Exercise details
Write out each line below precisely, passing over the pictures.

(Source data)
****
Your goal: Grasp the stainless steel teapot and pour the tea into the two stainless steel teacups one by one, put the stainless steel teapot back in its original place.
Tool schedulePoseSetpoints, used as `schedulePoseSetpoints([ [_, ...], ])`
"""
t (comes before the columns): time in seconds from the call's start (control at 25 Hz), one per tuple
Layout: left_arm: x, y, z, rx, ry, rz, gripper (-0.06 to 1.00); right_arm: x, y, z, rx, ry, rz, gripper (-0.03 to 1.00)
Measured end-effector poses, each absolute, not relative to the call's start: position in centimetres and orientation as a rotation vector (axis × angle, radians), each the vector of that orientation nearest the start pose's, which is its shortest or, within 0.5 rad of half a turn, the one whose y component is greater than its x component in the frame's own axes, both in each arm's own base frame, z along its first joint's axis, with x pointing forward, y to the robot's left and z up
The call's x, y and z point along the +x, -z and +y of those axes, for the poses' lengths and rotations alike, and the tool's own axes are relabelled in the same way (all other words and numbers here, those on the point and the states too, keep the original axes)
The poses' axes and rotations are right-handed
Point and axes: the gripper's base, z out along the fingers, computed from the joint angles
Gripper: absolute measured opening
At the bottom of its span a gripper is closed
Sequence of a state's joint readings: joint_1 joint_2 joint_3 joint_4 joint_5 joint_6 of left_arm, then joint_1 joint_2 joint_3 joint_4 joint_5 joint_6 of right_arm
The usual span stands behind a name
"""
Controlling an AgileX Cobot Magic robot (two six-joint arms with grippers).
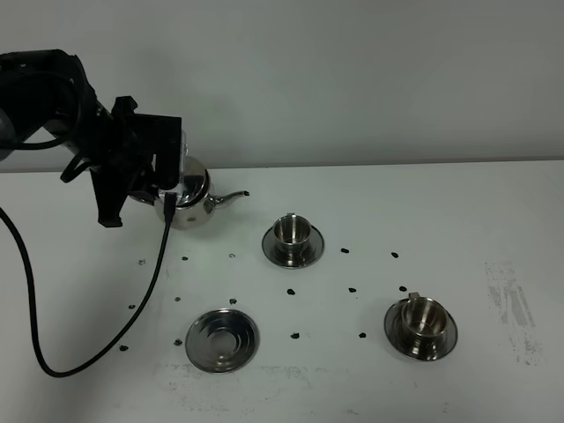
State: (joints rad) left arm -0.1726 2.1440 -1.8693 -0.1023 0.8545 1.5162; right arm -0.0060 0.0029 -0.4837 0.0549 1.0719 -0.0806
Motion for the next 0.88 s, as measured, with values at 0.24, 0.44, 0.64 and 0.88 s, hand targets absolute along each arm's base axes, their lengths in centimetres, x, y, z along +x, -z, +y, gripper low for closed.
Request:
schedulePoseSetpoints([
  [0.24, 47.9, -23.0, -9.5, -2.639, 0.430, -2.455, 0.26, -0.3, -27.2, 0.4, -0.080, -0.013, 2.072, 0.56],
  [0.44, 48.1, -23.0, -10.6, -2.668, 0.445, -2.467, 0.26, -0.3, -27.2, 0.4, -0.080, -0.013, 2.072, 0.56],
  [0.64, 48.3, -22.8, -10.6, -2.663, 0.459, -2.476, 0.26, -0.3, -27.2, 0.4, -0.080, -0.013, 2.072, 0.56],
  [0.88, 48.6, -22.3, -10.6, -2.682, 0.492, -2.460, 0.26, -0.3, -27.2, 0.4, -0.080, -0.013, 2.072, 0.56],
])
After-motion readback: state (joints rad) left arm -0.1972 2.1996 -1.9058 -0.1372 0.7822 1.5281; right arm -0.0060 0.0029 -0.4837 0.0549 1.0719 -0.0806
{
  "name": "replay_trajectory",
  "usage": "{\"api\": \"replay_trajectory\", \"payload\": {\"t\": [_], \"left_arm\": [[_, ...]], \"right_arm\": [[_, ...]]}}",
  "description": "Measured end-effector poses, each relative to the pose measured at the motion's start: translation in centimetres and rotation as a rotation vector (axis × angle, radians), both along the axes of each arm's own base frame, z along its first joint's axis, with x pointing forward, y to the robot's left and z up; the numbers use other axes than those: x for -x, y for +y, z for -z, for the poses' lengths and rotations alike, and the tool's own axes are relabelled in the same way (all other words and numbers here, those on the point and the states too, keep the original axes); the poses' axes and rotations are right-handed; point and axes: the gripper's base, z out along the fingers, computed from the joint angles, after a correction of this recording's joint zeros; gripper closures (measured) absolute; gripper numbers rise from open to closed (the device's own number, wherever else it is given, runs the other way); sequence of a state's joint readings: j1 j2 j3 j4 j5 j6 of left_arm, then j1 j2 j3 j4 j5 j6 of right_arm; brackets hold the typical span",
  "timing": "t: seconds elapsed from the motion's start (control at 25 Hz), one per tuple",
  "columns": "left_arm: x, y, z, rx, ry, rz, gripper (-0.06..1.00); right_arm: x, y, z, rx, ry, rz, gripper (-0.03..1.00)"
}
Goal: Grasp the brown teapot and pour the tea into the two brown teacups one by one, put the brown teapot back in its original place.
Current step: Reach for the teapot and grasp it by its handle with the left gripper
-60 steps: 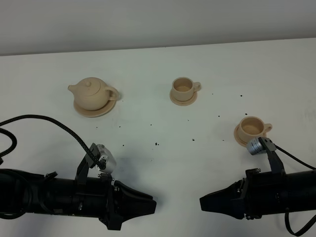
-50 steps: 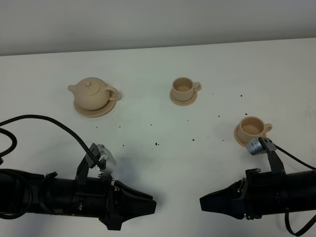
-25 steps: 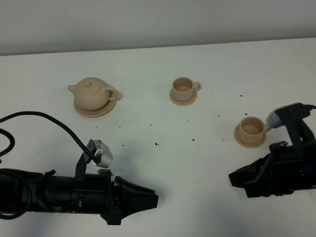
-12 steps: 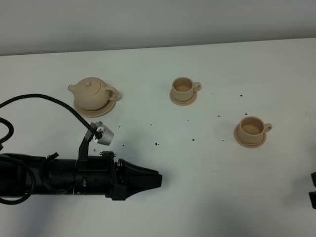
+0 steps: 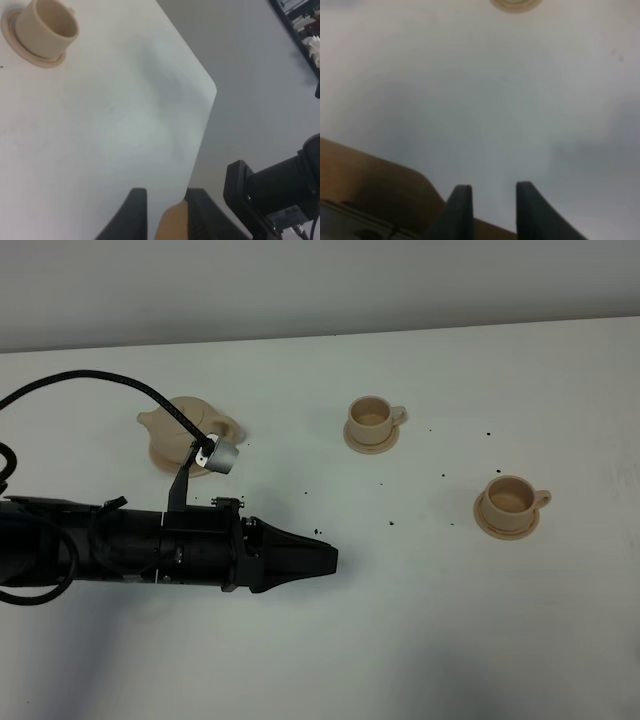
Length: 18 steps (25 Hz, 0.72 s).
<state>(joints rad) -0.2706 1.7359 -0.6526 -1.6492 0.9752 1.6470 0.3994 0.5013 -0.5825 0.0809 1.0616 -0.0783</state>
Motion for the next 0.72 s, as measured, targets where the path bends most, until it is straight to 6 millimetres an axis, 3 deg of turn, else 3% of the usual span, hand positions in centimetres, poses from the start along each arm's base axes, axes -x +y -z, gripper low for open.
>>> {"api": "replay_trajectory", "payload": {"t": [0.24, 0.72], "left_arm": [[-0.7, 0.1, -2.5, -0.056, -0.044, -0.024, 0.69], [-0.6, 1.1, -6.6, -0.182, -0.116, -0.112, 0.69]], "right_arm": [[1.8, -0.8, 1.8, 0.003, -0.042, -0.023, 0.72], [4.4, -1.3, 1.3, -0.067, -0.2, -0.089, 0.72]]}}
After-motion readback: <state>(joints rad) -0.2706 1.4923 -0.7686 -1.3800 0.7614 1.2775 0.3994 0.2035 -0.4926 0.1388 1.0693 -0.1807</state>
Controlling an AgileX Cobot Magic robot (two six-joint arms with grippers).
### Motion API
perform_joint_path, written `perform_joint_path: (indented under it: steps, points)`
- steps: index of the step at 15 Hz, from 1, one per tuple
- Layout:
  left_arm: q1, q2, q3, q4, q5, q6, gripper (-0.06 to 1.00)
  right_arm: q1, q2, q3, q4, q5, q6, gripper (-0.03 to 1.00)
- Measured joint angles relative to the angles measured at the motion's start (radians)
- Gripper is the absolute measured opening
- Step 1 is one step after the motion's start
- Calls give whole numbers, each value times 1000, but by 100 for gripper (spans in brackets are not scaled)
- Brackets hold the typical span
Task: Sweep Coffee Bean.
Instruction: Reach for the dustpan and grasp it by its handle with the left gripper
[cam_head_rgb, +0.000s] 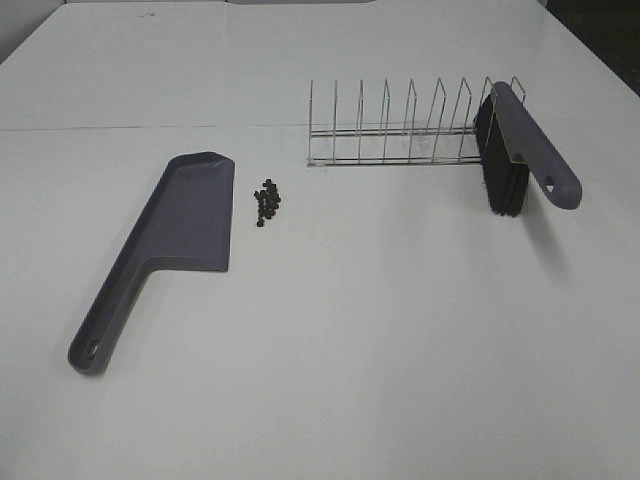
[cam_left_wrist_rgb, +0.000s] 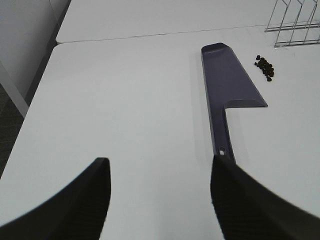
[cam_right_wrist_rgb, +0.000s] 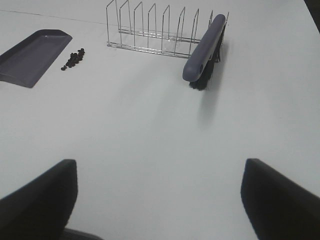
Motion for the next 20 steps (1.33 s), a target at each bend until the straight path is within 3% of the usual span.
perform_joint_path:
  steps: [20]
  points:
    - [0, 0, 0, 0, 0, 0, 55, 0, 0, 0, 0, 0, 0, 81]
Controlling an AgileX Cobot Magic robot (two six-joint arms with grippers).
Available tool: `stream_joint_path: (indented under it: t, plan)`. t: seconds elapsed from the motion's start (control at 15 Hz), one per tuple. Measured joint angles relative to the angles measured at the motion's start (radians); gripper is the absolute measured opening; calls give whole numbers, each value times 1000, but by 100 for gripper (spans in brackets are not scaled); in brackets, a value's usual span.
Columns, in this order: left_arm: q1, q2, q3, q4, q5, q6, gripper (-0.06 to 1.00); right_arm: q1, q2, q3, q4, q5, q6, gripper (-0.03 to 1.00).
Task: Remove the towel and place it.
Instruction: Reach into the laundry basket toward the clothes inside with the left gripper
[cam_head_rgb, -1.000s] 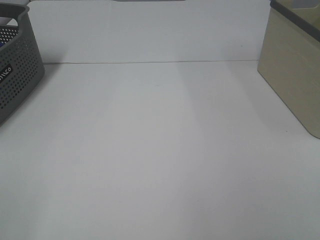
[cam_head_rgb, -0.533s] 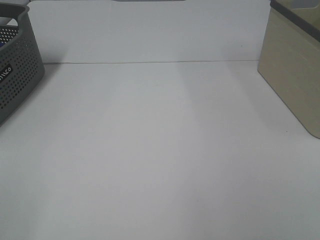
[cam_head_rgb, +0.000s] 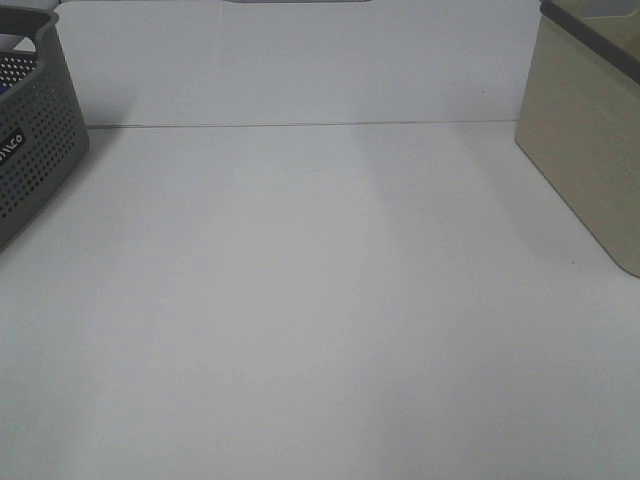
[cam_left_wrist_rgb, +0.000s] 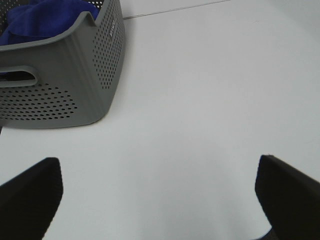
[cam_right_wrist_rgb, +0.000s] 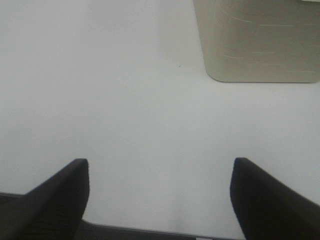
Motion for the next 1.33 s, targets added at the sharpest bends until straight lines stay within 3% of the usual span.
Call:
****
Result of the task
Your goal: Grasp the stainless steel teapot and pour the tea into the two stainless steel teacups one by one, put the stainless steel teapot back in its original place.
Tool schedulePoseSetpoints, used as `schedulePoseSetpoints([ [_, ...], ])`
"""
t (comes before the columns): time in seconds from the call's start (control at 25 Hz), one per tuple
Layout: left_arm: x, y, z, rx, ry, rz, gripper (-0.06 to 1.00); right_arm: x, y, z, rx, ry, rz, gripper (-0.03 to 1.00)
Measured end-effector poses, each absolute, not relative to the call's start: position in centimetres and orientation as a rotation vector (axis × angle, radians), each the vector of that orientation nearest the start pose's, which is its shortest or, within 0.5 rad of half a turn, the one whose y component is greater than its x component in the frame's own axes, both in each arm's own base frame, z along its first joint's axis, with x pointing forward, y to the robot's left and z up
The call's x, y and z point along the +x, -z and +y of those axes, for the poses' lengths and rotations alike, and the tool's own axes are relabelled in the same way (all other words and numbers here, those on the point and the states too, keep the original axes)
The poses' axes and rotations are right-handed
Point and axes: the gripper's base, z out along the fingers, computed from the joint angles
Gripper: absolute measured opening
At the bottom of its span a gripper is closed
Sequence of a state's joint readings: joint_1 joint_2 joint_3 joint_4 joint_5 joint_6 of left_arm, then joint_1 joint_2 joint_3 joint_4 joint_5 joint_6 of right_arm
The usual span stands behind a name
"""
Controlling an AgileX Cobot Magic robot (two six-joint arms with grippers).
State: (joints rad) left arm -0.1726 2.1440 -1.8693 -0.1023 0.8545 1.5162; right arm -0.0060 0.0029 -0.4837 0.0549 1.0719 -0.0806
Motion for the next 0.88 s, as measured, with values at 0.24, 0.44, 0.64 and 0.88 s, hand targets absolute along each arm's base axes, their lengths in centimetres, x, y, z along +x, -z, +y, gripper low for closed.
Request:
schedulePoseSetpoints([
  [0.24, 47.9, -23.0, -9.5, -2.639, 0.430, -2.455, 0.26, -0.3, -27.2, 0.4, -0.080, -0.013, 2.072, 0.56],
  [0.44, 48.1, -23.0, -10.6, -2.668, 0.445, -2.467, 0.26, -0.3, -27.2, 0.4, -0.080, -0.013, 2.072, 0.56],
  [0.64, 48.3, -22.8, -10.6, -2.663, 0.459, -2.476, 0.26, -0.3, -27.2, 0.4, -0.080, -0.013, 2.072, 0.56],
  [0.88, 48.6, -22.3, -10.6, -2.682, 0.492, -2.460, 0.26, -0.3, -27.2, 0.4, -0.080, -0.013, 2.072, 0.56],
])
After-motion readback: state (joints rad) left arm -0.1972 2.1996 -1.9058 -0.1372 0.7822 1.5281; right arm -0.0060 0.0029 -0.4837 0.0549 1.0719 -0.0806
{
  "name": "replay_trajectory",
  "usage": "{\"api\": \"replay_trajectory\", \"payload\": {\"t\": [_], \"left_arm\": [[_, ...]], \"right_arm\": [[_, ...]]}}",
  "description": "Measured end-effector poses, each relative to the pose measured at the motion's start: translation in centimetres and rotation as a rotation vector (axis × angle, radians), both along the axes of each arm's own base frame, z along its first joint's axis, with x pointing forward, y to the robot's left and z up; the numbers use other axes than those: x for -x, y for +y, z for -z, for the poses' lengths and rotations alike, and the tool's own axes are relabelled in the same way (all other words and numbers here, those on the point and the states too, keep the original axes); the poses' axes and rotations are right-handed; point and axes: the gripper's base, z out along the fingers, computed from the joint angles, after a correction of this recording's joint zeros; gripper closures (measured) absolute; gripper numbers rise from open to closed (the device's own number, wherever else it is given, runs the other way); sequence of a state's joint readings: j1 j2 j3 j4 j5 j6 of left_arm, then j1 j2 j3 j4 j5 j6 of right_arm; brackets hold the typical span",
  "timing": "t: seconds elapsed from the motion's start (control at 25 Hz), one per tuple",
  "columns": "left_arm: x, y, z, rx, ry, rz, gripper (-0.06..1.00); right_arm: x, y, z, rx, ry, rz, gripper (-0.03..1.00)"
}
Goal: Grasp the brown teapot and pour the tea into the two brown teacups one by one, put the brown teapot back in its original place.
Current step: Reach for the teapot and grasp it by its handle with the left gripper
-60 steps: 
-50 steps: 
-25 steps: 
-12 steps: 
+0 steps: 
Length: 18 steps (25 Hz, 0.72 s).
<state>(joints rad) -0.2706 1.7359 -0.6526 -1.6492 0.9752 1.6470 0.3994 0.5013 -0.5825 0.0809 1.0616 -0.0783</state>
Motion for the next 0.72 s, as measured, targets where the path bends most, until it is straight to 6 millimetres an axis, 3 deg of turn, else 3% of the usual span, hand positions in centimetres, poses from the start along each arm's base axes, axes -x +y -z, gripper low for open.
>>> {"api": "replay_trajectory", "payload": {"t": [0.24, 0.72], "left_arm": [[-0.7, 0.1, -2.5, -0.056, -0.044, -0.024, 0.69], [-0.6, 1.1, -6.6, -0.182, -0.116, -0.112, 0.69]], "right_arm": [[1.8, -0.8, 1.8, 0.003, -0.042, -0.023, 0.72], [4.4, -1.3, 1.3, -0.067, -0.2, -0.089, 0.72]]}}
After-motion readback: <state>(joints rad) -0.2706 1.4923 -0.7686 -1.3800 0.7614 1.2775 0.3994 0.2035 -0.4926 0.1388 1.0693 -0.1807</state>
Controlling an AgileX Cobot Magic robot (two six-joint arms with grippers).
### Motion API
perform_joint_path, written `perform_joint_path: (indented under it: steps, points)`
- steps: index of the step at 15 Hz, from 1, one per tuple
- Layout:
  left_arm: q1, q2, q3, q4, q5, q6, gripper (-0.06 to 1.00)
  right_arm: q1, q2, q3, q4, q5, q6, gripper (-0.03 to 1.00)
- Measured joint angles relative to the angles measured at the motion's start (radians)
- Gripper is the absolute measured opening
- Step 1 is one step after the motion's start
- Calls give whole numbers, each value times 1000, but by 100 for gripper (spans in brackets are not scaled)
- Brackets hold the typical span
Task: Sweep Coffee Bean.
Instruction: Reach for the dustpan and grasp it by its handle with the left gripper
[cam_head_rgb, +0.000s] 
[cam_left_wrist_rgb, +0.000s] 
[cam_right_wrist_rgb, +0.000s] 
Motion for the next 20 steps (1.33 s), a target at each bend until the straight path is within 3% of the usual span.
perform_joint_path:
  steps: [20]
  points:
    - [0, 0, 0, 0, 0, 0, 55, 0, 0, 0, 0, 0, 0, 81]
Controlling an AgileX Cobot Magic robot (two six-joint arms with grippers).
Available tool: `stream_joint_path: (indented under it: t, plan)`. t: seconds elapsed from the motion's start (control at 15 Hz), one per tuple. Measured joint angles relative to the angles measured at the motion's start (radians); gripper is the absolute measured opening; calls give whole numbers, each value times 1000, but by 100 for gripper (spans in brackets are not scaled); in brackets, a value's usual span.
Columns, in this order: left_arm: q1, q2, q3, q4, q5, q6, gripper (-0.06 to 1.00); right_arm: q1, q2, q3, q4, q5, q6, gripper (-0.03 to 1.00).
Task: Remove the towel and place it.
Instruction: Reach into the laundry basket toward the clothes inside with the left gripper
[cam_head_rgb, -1.000s] 
[cam_head_rgb, -0.533s] 
[cam_head_rgb, +0.000s] 
[cam_left_wrist_rgb, +0.000s] 
[cam_right_wrist_rgb, +0.000s] 
Motion for the next 1.33 s, targets added at the sharpest bends until straight lines stay within 3% of the usual span.
Call:

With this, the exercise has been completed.